**Work required:** Please set out each line below exactly as it stands, without the images.

**Given material:**

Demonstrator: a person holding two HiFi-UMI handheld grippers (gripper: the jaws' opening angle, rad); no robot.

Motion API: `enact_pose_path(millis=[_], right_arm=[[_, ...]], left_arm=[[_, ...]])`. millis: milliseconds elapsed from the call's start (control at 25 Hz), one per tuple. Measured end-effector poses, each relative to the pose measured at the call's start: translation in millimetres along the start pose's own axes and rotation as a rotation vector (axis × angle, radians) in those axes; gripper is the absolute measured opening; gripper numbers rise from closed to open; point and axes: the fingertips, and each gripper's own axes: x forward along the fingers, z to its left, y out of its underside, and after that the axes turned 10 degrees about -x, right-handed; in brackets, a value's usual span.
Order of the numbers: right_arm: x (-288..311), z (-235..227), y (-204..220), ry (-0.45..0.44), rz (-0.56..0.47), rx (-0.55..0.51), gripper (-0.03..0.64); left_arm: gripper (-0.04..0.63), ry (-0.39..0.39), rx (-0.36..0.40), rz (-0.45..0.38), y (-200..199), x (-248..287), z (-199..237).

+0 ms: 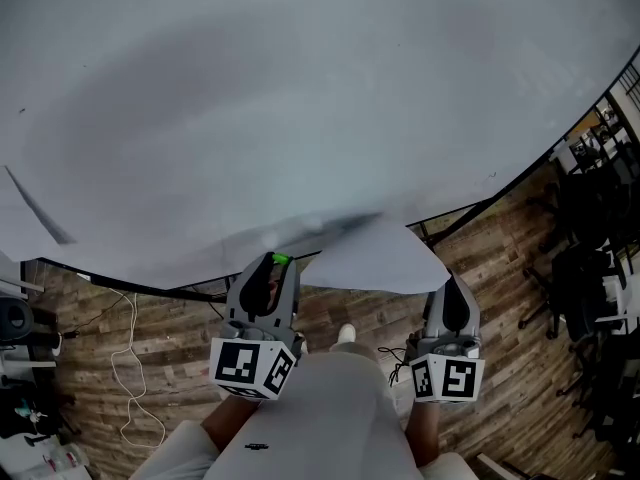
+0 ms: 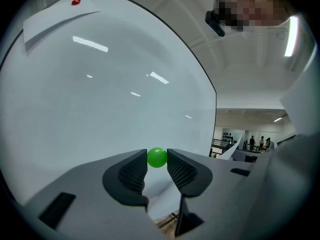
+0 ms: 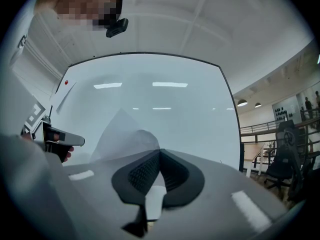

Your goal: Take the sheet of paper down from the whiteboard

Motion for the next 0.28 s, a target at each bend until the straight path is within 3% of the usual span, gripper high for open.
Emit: enact_pose_path(millis=[280], right_arm=[[6.8,2.3,2.2,-0.006,0.002,-0.002,0.009]], left_arm=[[0.124,-0.01,-0.008,0.0,0.7,2.9,6.5]])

**Solution for this problem:**
Demonstrator: a person holding two HiFi-UMI handheld grippers (gripper: the jaws' opening angle, rad); no robot.

Motion API: `enact_pose_path(millis=[_], right_arm=[[_, ...]], left_arm=[[_, ...]])`. millis: milliseconds elapsed from the call's start (control at 25 Hz), one per tuple. Measured end-effector poses, each relative to the pose measured at the call's start: translation in millimetres along the start pose's own axes and rotation as a rotation vector (axis × angle, radians) in those axes; gripper is the absolute measured opening; gripper numbers rise from closed to open; point and axes: the fingertips, and each gripper's own axes: x forward along the fingers, z to its left, y out of its underside, and after that the axes turned 10 degrees about -x, right-handed; in brackets, a value's usual span.
Order of the numbers: right_arm: x (-288..311), z (-235..227), y (-204..220), ry (-0.45..0.44), rz (-0.56..0.47), rx (-0.55..0.51), gripper (-0.03..0.64); left_arm: gripper (-0.04..0.63), ry (-0.39..0.39), rx (-0.36..0.40), rz (-0.45..0.38), y (-200..199), x (-248..287), z (-199..237).

+0 ms: 
+0 ms: 
+0 ms: 

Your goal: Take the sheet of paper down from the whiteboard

Motion for the next 0.28 s, a target at each bend until the straight path is within 3% of the usual span, gripper high for open.
Emit: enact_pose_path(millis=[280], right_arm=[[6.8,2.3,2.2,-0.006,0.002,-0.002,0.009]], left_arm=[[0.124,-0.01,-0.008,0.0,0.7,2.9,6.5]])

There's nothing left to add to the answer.